## Activity:
Lines with the word "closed" are the answer; copy each of them from the data below.

## Provided material:
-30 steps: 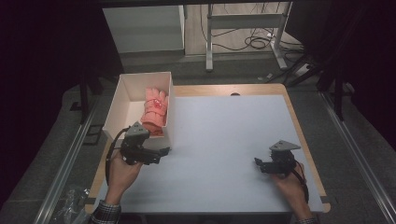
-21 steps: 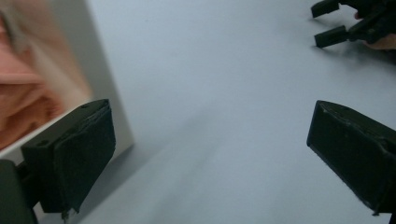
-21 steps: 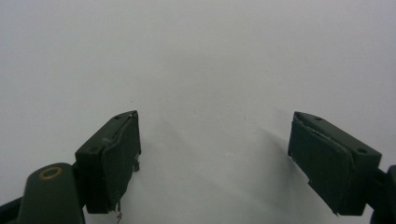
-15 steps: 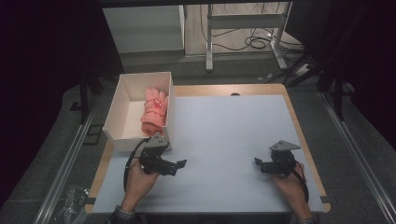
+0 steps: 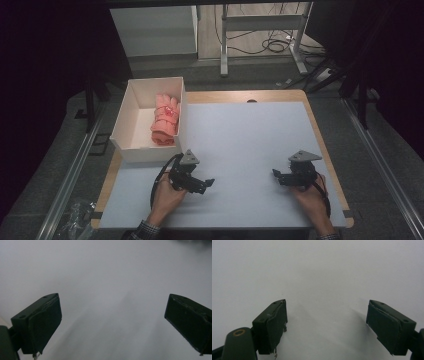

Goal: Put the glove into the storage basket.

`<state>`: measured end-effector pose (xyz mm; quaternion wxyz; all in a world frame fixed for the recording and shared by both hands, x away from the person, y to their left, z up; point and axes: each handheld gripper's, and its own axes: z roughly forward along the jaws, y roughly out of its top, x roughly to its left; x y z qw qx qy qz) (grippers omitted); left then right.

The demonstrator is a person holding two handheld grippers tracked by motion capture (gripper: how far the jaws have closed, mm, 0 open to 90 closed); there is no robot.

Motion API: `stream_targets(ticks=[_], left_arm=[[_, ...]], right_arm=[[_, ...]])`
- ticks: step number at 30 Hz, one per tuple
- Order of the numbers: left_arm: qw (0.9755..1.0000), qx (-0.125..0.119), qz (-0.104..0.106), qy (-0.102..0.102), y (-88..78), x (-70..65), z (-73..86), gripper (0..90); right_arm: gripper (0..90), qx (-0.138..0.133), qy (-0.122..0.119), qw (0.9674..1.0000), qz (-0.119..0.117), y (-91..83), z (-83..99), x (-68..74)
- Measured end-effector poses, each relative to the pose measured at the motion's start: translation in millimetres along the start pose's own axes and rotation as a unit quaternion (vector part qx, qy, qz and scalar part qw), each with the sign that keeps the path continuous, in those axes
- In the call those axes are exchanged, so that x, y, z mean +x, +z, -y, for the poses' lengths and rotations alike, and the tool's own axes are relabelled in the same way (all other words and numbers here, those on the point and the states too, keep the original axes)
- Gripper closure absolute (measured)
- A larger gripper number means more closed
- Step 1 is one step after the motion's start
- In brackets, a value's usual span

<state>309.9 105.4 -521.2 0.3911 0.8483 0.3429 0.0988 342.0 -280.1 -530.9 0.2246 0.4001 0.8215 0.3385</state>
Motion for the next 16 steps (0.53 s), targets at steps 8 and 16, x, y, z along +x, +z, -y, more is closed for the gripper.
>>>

## Written solution:
The demonstrator is a person holding two handheld grippers tracked by motion capture (gripper: how far the jaws have closed, mm, 0 open to 90 closed); there is no robot.
- A larger gripper number means more closed
Motion for the next 16 steps (0.53 s), targets at steps 8 and 16, x, y, z along +x, +z, -y, more is closed for the gripper.

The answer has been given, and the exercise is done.